▶ _WHAT TO PRODUCE_:
Go through the data and report how many lines include the word "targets", giving only the number.

[Records from a data source]
·····
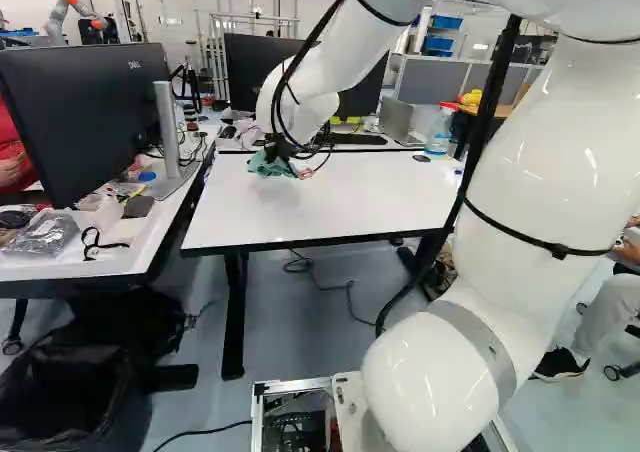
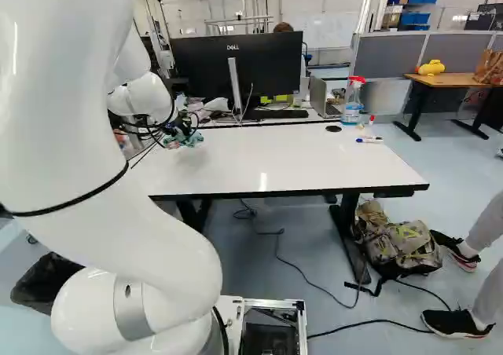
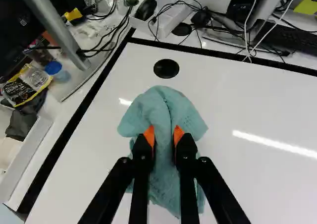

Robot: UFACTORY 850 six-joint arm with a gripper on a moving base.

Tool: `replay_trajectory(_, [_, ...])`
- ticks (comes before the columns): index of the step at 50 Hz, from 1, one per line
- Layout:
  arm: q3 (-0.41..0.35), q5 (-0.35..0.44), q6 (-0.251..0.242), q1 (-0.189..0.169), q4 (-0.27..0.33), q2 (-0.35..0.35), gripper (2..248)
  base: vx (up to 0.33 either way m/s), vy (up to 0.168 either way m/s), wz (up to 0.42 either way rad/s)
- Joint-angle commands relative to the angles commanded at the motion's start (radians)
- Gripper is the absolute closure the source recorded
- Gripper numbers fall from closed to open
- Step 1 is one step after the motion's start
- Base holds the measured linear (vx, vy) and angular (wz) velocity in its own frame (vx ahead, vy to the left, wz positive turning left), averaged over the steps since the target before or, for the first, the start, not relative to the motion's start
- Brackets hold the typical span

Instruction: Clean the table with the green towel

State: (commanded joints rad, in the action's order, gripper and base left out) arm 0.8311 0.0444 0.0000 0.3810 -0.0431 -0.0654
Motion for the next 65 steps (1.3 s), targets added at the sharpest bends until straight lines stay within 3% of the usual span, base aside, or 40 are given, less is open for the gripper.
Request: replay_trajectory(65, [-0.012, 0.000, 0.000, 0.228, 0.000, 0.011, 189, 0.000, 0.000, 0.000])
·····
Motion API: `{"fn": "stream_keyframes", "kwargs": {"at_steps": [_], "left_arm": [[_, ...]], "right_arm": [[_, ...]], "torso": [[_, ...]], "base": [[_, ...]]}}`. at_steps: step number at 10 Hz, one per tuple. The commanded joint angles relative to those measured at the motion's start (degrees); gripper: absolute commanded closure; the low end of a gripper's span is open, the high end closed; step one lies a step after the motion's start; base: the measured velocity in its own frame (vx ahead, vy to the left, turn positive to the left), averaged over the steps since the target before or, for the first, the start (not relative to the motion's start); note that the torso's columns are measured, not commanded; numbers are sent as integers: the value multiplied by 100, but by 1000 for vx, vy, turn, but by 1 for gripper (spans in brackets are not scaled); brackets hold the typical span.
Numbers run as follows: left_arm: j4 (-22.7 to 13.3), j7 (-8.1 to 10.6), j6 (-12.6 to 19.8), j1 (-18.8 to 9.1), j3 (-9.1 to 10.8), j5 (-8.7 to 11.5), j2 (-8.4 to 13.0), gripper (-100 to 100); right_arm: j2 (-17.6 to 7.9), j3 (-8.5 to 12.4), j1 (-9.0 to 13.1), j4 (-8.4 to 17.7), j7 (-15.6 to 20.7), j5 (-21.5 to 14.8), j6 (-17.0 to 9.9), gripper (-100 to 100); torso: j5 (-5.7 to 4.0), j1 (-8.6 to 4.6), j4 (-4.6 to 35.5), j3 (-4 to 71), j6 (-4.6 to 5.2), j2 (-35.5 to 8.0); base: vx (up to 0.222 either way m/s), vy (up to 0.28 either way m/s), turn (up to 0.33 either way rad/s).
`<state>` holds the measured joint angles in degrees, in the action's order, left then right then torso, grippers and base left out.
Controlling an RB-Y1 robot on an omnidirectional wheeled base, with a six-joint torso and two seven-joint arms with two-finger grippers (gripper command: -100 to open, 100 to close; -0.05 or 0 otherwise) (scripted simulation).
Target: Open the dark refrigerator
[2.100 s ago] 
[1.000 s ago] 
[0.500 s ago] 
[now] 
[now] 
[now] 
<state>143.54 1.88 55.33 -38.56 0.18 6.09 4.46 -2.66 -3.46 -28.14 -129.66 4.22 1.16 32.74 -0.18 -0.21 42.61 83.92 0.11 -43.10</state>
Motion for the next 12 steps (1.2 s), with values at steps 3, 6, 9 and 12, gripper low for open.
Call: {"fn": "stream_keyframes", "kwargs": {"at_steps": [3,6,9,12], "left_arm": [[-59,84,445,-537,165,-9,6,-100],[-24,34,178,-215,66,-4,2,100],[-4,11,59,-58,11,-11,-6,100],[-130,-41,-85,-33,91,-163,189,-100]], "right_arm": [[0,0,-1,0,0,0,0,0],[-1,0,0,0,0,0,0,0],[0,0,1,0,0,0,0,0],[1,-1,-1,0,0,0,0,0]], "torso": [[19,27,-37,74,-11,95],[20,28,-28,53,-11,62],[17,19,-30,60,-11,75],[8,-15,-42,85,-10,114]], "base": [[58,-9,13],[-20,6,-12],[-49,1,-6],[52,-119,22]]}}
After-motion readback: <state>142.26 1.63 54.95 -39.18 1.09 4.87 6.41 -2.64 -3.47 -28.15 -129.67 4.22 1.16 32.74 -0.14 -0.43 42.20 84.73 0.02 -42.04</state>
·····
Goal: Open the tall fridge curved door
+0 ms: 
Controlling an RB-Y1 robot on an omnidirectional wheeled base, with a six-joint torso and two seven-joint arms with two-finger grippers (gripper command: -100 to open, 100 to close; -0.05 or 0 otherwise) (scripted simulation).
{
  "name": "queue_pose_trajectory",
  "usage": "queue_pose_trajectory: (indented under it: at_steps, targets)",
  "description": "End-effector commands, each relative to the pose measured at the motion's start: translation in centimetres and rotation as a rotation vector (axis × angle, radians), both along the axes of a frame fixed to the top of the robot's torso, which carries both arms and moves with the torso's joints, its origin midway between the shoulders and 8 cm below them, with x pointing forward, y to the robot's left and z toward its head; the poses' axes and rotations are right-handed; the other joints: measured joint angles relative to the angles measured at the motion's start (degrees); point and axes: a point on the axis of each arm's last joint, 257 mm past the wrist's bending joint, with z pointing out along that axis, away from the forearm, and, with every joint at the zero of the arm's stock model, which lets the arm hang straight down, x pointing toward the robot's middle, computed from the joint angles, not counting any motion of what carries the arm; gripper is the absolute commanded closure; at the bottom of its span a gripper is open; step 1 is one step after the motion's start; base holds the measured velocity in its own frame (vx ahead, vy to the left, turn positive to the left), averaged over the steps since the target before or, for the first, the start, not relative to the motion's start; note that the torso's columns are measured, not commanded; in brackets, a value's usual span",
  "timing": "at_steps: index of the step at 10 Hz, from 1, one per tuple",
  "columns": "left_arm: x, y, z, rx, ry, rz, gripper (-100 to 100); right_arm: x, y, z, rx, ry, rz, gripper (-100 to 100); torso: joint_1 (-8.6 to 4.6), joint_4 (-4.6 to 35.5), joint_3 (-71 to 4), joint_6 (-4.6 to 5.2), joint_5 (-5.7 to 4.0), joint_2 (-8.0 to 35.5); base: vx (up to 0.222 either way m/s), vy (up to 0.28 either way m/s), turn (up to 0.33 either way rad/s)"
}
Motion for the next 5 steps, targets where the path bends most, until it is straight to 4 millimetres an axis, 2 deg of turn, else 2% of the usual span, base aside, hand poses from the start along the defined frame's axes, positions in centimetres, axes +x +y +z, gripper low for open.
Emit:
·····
▶ _SOLUTION TO THIS TASK_:
3